Leave the pictures out. Retype exactly the lines below from the one containing "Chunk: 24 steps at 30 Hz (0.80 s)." through the one containing "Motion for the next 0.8", and no others.

━━━ Material provided

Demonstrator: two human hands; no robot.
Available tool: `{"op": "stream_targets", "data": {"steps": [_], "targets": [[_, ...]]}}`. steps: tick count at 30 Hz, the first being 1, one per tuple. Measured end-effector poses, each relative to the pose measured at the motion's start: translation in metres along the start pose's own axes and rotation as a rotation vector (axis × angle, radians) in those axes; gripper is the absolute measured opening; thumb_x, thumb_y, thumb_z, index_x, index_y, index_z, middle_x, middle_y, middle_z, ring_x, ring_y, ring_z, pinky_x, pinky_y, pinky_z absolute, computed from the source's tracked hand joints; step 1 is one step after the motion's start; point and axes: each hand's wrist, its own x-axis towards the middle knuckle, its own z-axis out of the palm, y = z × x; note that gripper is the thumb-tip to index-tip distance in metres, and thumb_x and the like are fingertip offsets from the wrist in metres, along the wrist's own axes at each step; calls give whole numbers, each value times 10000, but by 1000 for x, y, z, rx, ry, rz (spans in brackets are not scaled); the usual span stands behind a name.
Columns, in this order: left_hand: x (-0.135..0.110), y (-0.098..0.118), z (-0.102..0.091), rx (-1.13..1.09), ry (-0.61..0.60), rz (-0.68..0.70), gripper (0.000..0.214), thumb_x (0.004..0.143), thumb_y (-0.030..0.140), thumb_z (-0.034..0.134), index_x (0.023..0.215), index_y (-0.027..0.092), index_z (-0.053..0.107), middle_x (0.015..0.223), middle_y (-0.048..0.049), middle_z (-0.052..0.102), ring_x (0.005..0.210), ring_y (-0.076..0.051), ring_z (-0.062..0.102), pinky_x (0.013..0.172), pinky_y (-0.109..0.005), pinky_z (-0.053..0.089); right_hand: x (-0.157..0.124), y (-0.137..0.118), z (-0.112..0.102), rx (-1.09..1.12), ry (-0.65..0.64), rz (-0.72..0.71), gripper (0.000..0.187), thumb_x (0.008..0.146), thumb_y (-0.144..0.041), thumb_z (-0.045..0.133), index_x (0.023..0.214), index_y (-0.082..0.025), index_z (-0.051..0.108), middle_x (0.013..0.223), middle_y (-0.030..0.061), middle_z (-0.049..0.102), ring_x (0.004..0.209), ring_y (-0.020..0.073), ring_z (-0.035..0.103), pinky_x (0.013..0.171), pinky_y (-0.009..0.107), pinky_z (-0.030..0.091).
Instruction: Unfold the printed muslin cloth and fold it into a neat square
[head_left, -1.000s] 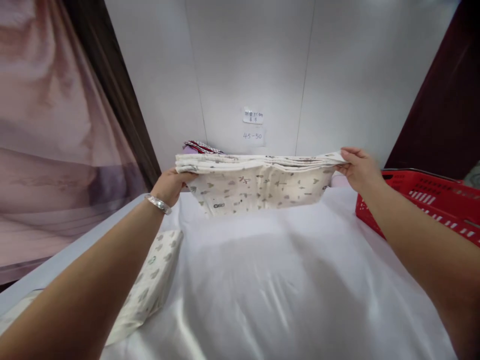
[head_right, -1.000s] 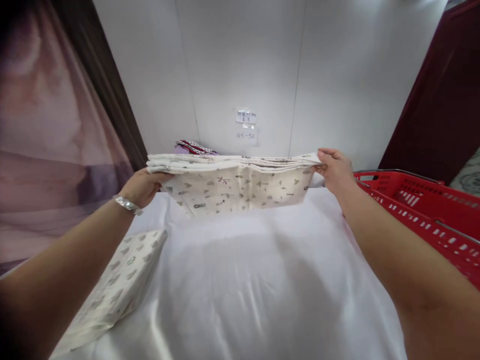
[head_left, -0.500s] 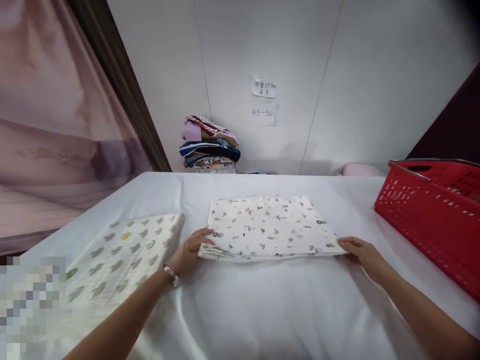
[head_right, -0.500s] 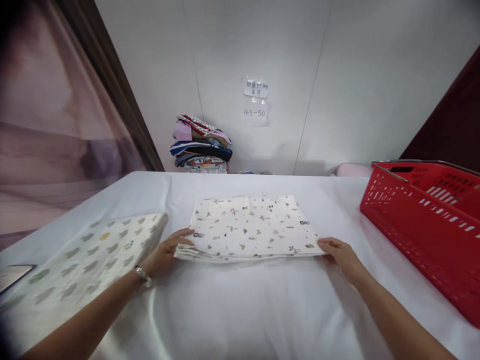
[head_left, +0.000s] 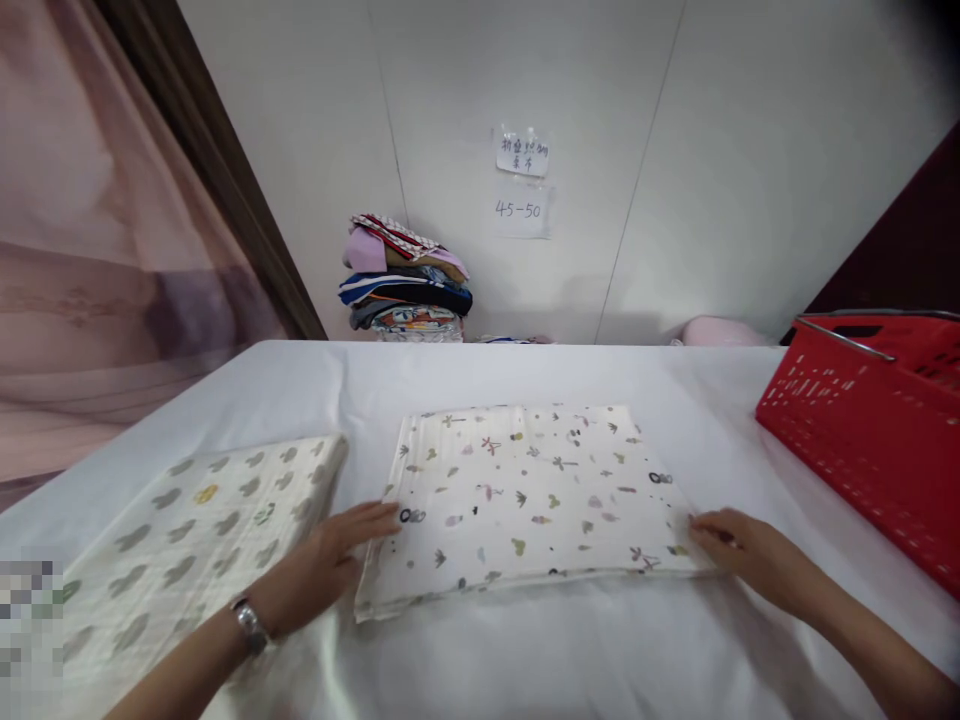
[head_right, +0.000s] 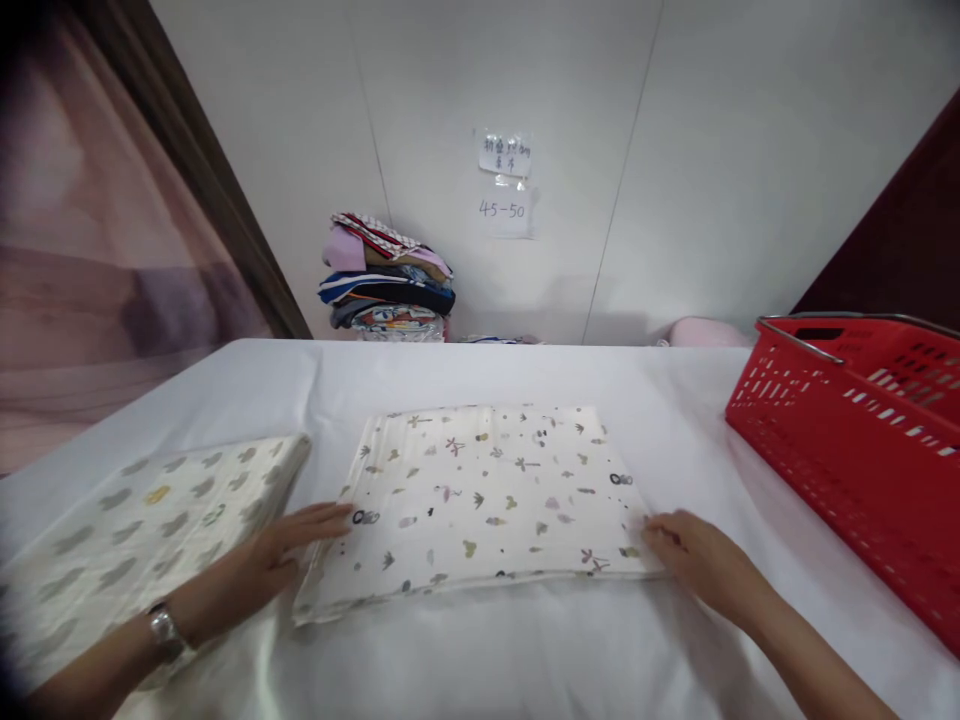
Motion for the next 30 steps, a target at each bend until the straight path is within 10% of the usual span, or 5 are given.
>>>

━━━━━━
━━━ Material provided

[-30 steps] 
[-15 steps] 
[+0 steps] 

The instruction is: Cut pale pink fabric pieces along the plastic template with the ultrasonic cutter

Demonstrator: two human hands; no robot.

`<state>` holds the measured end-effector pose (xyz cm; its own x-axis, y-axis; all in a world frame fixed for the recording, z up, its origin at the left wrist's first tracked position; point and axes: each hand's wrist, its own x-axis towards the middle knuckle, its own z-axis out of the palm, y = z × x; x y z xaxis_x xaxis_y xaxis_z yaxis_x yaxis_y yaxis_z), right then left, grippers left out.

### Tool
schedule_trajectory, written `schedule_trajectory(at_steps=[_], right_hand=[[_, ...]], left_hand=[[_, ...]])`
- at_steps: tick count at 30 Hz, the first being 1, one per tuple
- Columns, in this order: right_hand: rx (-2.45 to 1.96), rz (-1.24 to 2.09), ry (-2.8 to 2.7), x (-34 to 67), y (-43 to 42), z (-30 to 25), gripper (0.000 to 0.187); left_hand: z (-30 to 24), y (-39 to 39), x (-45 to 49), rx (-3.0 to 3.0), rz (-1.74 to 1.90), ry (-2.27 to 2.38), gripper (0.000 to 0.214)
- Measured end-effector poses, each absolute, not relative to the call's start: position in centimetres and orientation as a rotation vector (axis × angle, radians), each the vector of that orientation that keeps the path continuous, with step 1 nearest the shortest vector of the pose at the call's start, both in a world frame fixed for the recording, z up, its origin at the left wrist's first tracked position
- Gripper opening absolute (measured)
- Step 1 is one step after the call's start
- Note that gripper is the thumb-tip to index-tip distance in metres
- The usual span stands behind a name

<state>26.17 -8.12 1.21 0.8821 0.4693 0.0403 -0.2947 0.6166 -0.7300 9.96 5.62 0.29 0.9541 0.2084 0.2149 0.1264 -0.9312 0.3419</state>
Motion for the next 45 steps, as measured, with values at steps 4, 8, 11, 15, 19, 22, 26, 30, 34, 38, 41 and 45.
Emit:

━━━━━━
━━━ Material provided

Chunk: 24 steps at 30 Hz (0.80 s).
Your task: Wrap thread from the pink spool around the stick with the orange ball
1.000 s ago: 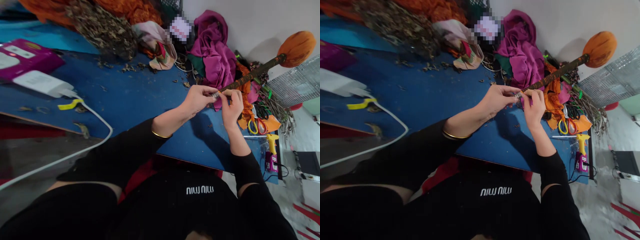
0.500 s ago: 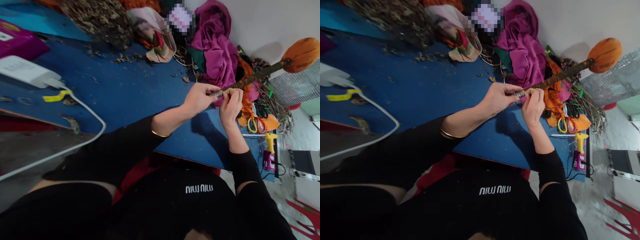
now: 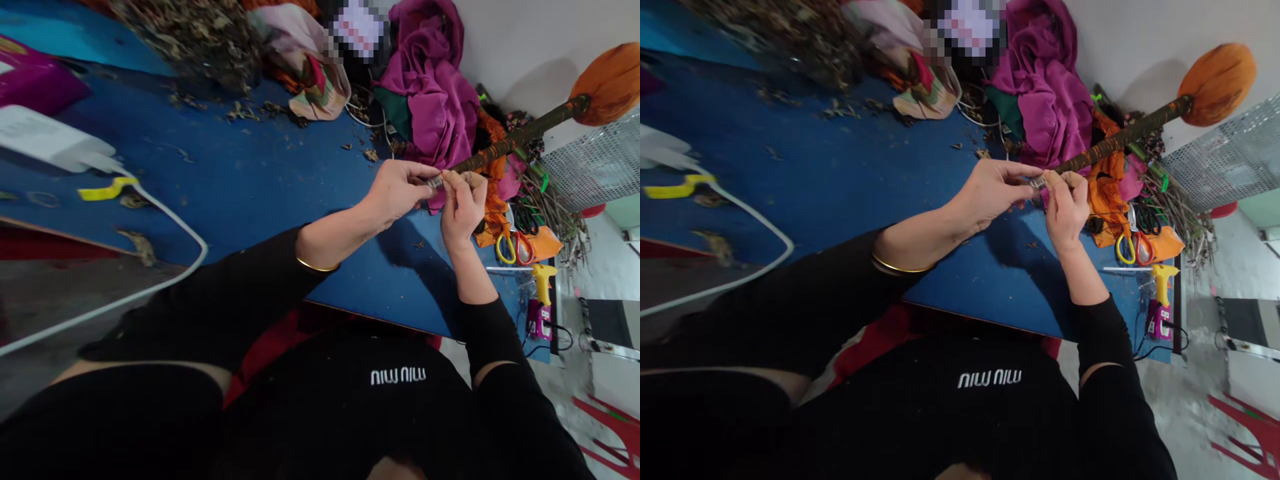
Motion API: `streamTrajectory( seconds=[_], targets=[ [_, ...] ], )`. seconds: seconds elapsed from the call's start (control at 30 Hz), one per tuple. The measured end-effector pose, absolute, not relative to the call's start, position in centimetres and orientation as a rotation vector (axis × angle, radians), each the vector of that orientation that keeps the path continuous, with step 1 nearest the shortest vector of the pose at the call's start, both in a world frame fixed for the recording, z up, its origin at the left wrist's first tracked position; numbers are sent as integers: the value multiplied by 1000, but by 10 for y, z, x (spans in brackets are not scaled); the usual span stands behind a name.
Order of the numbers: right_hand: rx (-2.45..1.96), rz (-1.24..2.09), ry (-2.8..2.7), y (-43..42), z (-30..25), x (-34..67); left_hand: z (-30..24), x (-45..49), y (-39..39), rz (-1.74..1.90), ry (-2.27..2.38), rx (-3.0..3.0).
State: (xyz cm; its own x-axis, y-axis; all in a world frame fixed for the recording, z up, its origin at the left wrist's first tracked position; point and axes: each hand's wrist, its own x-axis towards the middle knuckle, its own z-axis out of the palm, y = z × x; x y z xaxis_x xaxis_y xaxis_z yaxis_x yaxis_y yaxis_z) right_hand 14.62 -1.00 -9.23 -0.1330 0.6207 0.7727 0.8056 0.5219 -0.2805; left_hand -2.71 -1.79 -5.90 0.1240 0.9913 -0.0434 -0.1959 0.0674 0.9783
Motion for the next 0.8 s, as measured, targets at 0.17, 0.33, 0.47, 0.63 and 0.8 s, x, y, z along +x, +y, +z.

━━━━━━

Exercise response
Chunk: 24 steps at 30 Hz (0.80 s).
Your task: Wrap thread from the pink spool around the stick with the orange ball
1.000 s ago: 
0.500 s ago: 
now: 
Motion API: `streamTrajectory( seconds=[_], targets=[ [_, ...] ], )`. seconds: seconds elapsed from the call's start (control at 30 Hz), one per tuple. The measured end-effector pose, absolute, not relative to the call's start, position in centimetres and orientation as a rotation vector (axis × angle, radians), each the vector of that orientation that keeps the path continuous, with step 1 nearest the shortest vector of the pose at the call's start, both in a world frame fixed for the recording, z up, its origin at the left wrist's first tracked position; numbers are sent as integers: the value multiplied by 1000, but by 10 for y, z, x (spans in brackets are not scaled); the usual span stands behind a name.
Order of the numbers: right_hand: rx (-2.45..1.96), rz (-1.24..2.09), ry (-2.8..2.7), y (-43..42), z (-30..25), x (-34..67); left_hand: z (-30..24), x (-45..49), y (-39..39), rz (-1.74..1.90), ry (-2.27..2.38), rx (-3.0..3.0).
State: (xyz cm; its own x-axis, y-axis; all in a world frame fixed for the recording, z up, its origin at the left wrist's first tracked position; point and axes: each hand's wrist, its own x-axis towards the middle knuckle, its own z-axis out of the palm, y = z × x; x y z xaxis_x xaxis_y xaxis_z yaxis_x yaxis_y yaxis_z) right_hand 14.62 -1.00 -9.23 -0.1330 0.6207 0.7727 0.8056 0.5219 -0.2805; left_hand -2.71 -1.79 -5.90 0.1240 0.9913 -0.0434 -0.1959 0.0674 0.9783
Motion for the next 0.8 s, as measured, targets at 0.17, 0.33, 0.47, 0.63 and 0.8 s, x, y, z along +x, +y, +z.

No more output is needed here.